I’m not exactly clear on how your data are represented, but at a basic level I guess the quantity you measure is density (or something similar) as a function of position: ρ(𝒙). It sounds like you have multiple measurements of more-or-less the same object — and therefore roughly the same underlying density field — and you want to line them up with each other as well as possible. Obviously if they were identical objects, you could do this with just a translation and rotation. You can deal with the translation by just computing the center of mass of the density field: ∫ ρ(𝒙) 𝒙 d³𝒙. This is invariant under rotations about the center of mass, so you can just bring the center of mass to — say — the origin of coordinates. You can do that for each measurement you have, and just be done with translations. (If you want to use dual quaternions / conformal geometric algebra to do all of this at once, it is possible to do so, but nothing you’ve written suggests that’s necessary.)

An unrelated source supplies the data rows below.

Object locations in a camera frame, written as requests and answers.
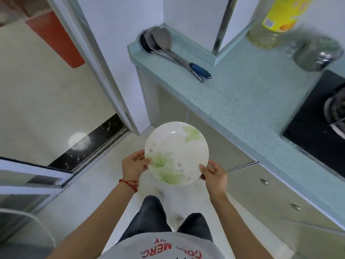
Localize person's left hand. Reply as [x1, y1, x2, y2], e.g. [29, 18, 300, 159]
[121, 149, 153, 184]

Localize person's right hand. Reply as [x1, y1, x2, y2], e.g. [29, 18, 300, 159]
[199, 160, 229, 204]

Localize white green floral plate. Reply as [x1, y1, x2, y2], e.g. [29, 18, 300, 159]
[144, 121, 210, 186]

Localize grey kitchen cabinet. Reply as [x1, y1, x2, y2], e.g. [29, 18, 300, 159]
[136, 66, 345, 259]

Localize person's left forearm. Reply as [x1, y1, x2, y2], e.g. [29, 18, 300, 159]
[47, 182, 138, 259]

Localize person's right forearm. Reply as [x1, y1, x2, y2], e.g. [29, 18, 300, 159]
[210, 195, 274, 259]

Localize grey cabinet door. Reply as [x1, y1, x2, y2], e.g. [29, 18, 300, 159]
[151, 78, 190, 127]
[185, 107, 260, 173]
[280, 218, 345, 259]
[227, 162, 345, 232]

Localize green speckled countertop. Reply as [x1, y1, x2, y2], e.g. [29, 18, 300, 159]
[127, 23, 345, 222]

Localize dark denim jeans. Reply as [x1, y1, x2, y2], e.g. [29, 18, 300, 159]
[117, 195, 213, 243]

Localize white printed t-shirt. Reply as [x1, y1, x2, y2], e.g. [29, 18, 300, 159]
[98, 232, 226, 259]

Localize black glass gas stove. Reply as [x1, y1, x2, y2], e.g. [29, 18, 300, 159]
[280, 69, 345, 179]

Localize steel ladle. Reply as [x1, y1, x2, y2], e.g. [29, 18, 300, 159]
[139, 31, 205, 83]

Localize rusty gas burner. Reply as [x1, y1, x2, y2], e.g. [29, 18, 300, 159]
[323, 87, 345, 139]

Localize red furniture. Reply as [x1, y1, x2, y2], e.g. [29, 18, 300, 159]
[26, 10, 86, 69]

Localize metal corner trim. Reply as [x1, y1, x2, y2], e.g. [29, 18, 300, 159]
[212, 0, 239, 56]

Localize round steel lidded container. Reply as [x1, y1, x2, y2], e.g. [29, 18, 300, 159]
[292, 37, 344, 72]

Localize yellow label oil bottle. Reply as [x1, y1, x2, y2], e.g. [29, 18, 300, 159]
[247, 0, 316, 49]

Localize red bead bracelet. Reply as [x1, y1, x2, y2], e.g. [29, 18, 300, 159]
[118, 179, 139, 193]

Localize aluminium door frame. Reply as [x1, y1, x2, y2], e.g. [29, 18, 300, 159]
[44, 0, 140, 136]

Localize thin grey curved cable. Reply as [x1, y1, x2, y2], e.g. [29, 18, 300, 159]
[0, 207, 56, 249]

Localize steel spatula blue handle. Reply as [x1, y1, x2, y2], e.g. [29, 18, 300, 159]
[151, 27, 212, 79]

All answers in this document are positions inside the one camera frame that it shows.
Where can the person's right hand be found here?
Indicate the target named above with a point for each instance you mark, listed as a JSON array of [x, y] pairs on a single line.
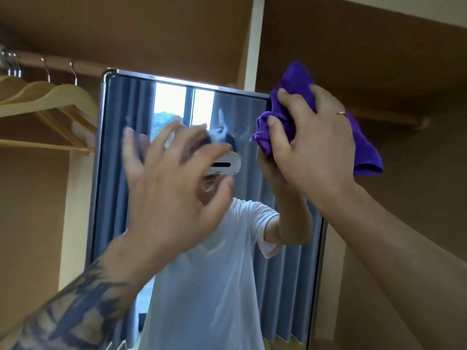
[[317, 156]]

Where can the person's left hand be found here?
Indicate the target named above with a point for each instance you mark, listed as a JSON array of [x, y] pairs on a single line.
[[168, 211]]

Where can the purple cleaning cloth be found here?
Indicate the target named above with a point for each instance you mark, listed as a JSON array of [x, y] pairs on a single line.
[[365, 149]]

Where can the pull-out wardrobe mirror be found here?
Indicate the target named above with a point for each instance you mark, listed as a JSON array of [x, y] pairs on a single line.
[[116, 178]]

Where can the person's right forearm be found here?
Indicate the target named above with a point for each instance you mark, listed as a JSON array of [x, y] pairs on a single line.
[[401, 266]]

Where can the light wooden wardrobe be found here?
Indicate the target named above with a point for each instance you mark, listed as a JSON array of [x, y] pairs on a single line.
[[182, 32]]

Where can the wooden clothes hanger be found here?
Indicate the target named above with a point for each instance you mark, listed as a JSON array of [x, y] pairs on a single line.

Now, the game is just to rotate about the origin to match your different measurements to each other. There are lots of ways I can imagine doing this. The most obvious (though probably not easiest) way would be to optimize ∫ |ρ₁(𝒙) - ρ₂(𝑹𝒙𝑹̄)|² d³𝒙 over the quaternion 𝑹. Another way would be to measure the second moments of the density fields (the center of mass being the first moment), and then solve for the rotation that takes one moment onto the other. Another way would be to establish a minimal set of reference points that let you define the orientation of the object, and then just solve algebraically for the rotation that takes one onto the other. Another way would be to measure numerous reference points and minimize the average distance between corresponding points Σᵢ|𝒙ⁱ₁ - 𝑹𝒙ⁱ₂𝑹̄|².
My point is that, even in this simplified description, there are again many ways you could approach the problem. So the mathematics can’t tell you which one you want to do; you have to decide. If your chosen method leads you back to averaging quaternions, then I bet it will either indicate which type of average you want, or it won’t matter which type of average you use. (In the limit that your different measurements really are just rotated and translated, it shouldn’t matter which type of average you use.)